Record extracts →
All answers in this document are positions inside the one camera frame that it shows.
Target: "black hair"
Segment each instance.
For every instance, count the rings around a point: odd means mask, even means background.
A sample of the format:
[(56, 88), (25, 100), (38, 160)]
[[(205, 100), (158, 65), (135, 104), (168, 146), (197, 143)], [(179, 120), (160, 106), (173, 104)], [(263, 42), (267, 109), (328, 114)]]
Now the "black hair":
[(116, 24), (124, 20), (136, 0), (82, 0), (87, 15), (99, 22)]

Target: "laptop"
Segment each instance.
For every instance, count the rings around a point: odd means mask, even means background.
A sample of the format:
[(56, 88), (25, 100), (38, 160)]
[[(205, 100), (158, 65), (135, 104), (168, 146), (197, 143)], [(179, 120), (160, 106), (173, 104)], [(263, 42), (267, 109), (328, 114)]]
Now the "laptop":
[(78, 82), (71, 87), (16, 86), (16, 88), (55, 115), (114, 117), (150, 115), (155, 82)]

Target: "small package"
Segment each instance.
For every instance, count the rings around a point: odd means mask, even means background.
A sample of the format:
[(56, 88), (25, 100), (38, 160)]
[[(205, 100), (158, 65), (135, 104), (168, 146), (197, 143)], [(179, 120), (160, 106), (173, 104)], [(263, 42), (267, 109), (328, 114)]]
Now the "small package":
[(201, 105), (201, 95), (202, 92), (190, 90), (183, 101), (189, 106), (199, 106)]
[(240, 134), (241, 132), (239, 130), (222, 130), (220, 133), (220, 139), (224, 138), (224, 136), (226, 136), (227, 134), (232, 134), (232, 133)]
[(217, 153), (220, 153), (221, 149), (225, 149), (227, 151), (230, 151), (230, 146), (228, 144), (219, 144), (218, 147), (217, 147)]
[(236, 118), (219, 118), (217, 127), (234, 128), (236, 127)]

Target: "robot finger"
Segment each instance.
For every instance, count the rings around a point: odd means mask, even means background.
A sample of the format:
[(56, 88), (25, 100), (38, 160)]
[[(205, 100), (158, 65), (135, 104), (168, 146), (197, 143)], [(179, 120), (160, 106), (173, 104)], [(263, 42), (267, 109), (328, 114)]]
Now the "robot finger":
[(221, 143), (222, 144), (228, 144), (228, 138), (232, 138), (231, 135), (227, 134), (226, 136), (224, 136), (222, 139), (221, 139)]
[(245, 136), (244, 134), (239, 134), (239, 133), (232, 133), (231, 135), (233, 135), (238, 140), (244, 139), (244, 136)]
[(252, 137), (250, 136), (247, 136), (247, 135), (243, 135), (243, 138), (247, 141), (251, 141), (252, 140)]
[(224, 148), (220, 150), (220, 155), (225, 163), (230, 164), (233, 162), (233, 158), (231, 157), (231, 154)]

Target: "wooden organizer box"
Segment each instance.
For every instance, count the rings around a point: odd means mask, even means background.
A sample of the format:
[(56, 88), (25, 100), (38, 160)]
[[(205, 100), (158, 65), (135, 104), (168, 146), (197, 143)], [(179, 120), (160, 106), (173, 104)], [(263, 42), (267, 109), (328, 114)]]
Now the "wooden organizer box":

Problem description → Show, from the listing above, each line that contains the word "Target".

Response for this exercise →
Target: "black hair"
Target: "laptop"
Target: "small package"
Target: "robot finger"
Target: "wooden organizer box"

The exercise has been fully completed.